Дверной проем закрыла квадратная фигура Соколова. Смотритель кашлянул, почесал бороду и заговорил рассудительно:
— Ежели ты тихо, то и я злобы не держу, врача завтра вызову. Ежели притворяешься…
В это мгновение он чувствовал себя счастливым.
6
Он лежал в смирительной рубашке, связанный по рукам и ногам, и все его тело было сплошной ноющей раной. На распухших губах он ощущал соленый привкус, один глаз затек, живот как будто раздавили колесом…
Он помнил, как его били сапогами, долго, жестоко; он помнил, как кричал: «Зачем бьете? Расстреляйте, по не бейте!» Возможно, ему почудилось, что вся тюрьма огласилась воплями заключенных, грохотом ударов в запертые двери. Во всяком случае, какой-то посторонний шум заставил жандармов прекратить избиение. Мышкина скрутили, завязали и бросили на койку.
Ему опять не повезло! В последнюю секунду смотритель отпрянул, тарелка со звоном врезалась в железные перила галереи. Он успел заметить, как лицо смотрителя перекосилось… Унтер, принесший ужин, вцепился Мышкину в волосы. Сбежались дежурные… Лет девять назад Мышкин попытался бы отбиться, теперь же послужил легкой добычей для палачей.
Острая боль колола виски, и в такт ей звучали слова шестьдесят пятого параграфа инструкции: «…за оскорбление действием начальствующих лиц суд применяет высшую меру наказания, этой статьей определенную, — смертную казнь».
Словно сквозь сон доходил до него захлебывающийся, торопливый стук снизу. Но как ответить Попову? Даже ноги не слушались.
Все кончено! Суд и расстрел. А на суде он расскажет о зверствах жандармов, о том, как на Каре и в Петропавловке умирали товарищи. Пусть Россия узнает, что творится в застенках!
Связанный, избитый, превозмогая боль и провалы в сознании, он обдумывал свою обвинительную речь на предстоящем суде.
Его развязали на следующее утро и несколько дней не трогали. Правда, на прогулки не выводили, но и в камеру не входили. Еду оставляли в форточке. Попов стучал не таясь, и их перестуку не мешали. Михаил Родионыч ругал Мышкина почем зря, а Мышкин твердил в ответ:
— Я был инициатором побега, я виноват, что мы очутились здесь. Дальше так жить невозможно… Я решился пойти на смерть, чтоб хоть этим попытаться облегчить участь товарищей.

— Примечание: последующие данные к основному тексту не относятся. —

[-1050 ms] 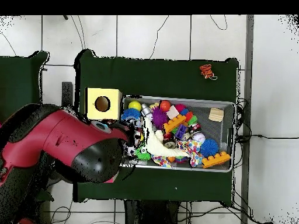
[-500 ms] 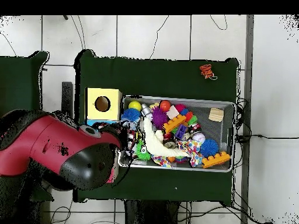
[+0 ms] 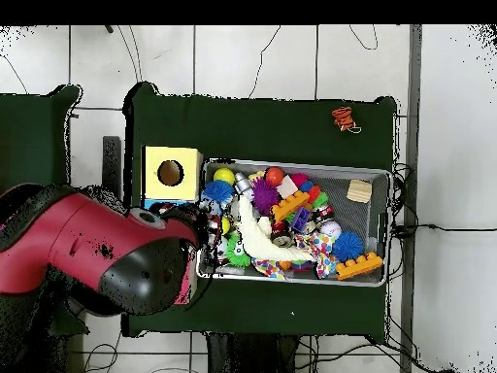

Тридцатого декабря Мышкина повели на допрос в канцелярию.
…В просторном кабинете, застланном пушистым красным ковром, его ожидал жандармский полковник. На письменном полированном столе были аккуратно расставлены серебряные подсвечники и бронзовые безделушки. Давненько не видел Мышкин других помещений, кроме тюремных, а потому с любопытством разглядывал шкафчик стенных часов красного дерева и буфет с затейливыми рюмочками и графинчиками. Пока Мышкин разглядывал мебель, полковник присматривался к нему. Когда их взгляды встретились, полковник прикрыл веки и сказал чрезвычайно вежливо:
— Прошу покорнейше садиться.
Мышкин опустился в кресло и невольно улыбнулся, услышав знакомый польский акцент в голосе полковника.
— Я весьма опечален происшедшим инцидентом, — мягко заговорил полковник. — И мне и вам невыгодно обострять обстановку, — полковник поморщился (Мышкин готов был поклясться, что полковник прикидывает про себя, какие неприятности лично ему может принести происшествие в тюрьме), — однако я вынужден дать ход этому делу. Почему вы покушались на жизнь ротмистра Соколова? Вам известно о последствиях? Может, смотритель вас оскорбил, совершив проступок в нарушение инструкции?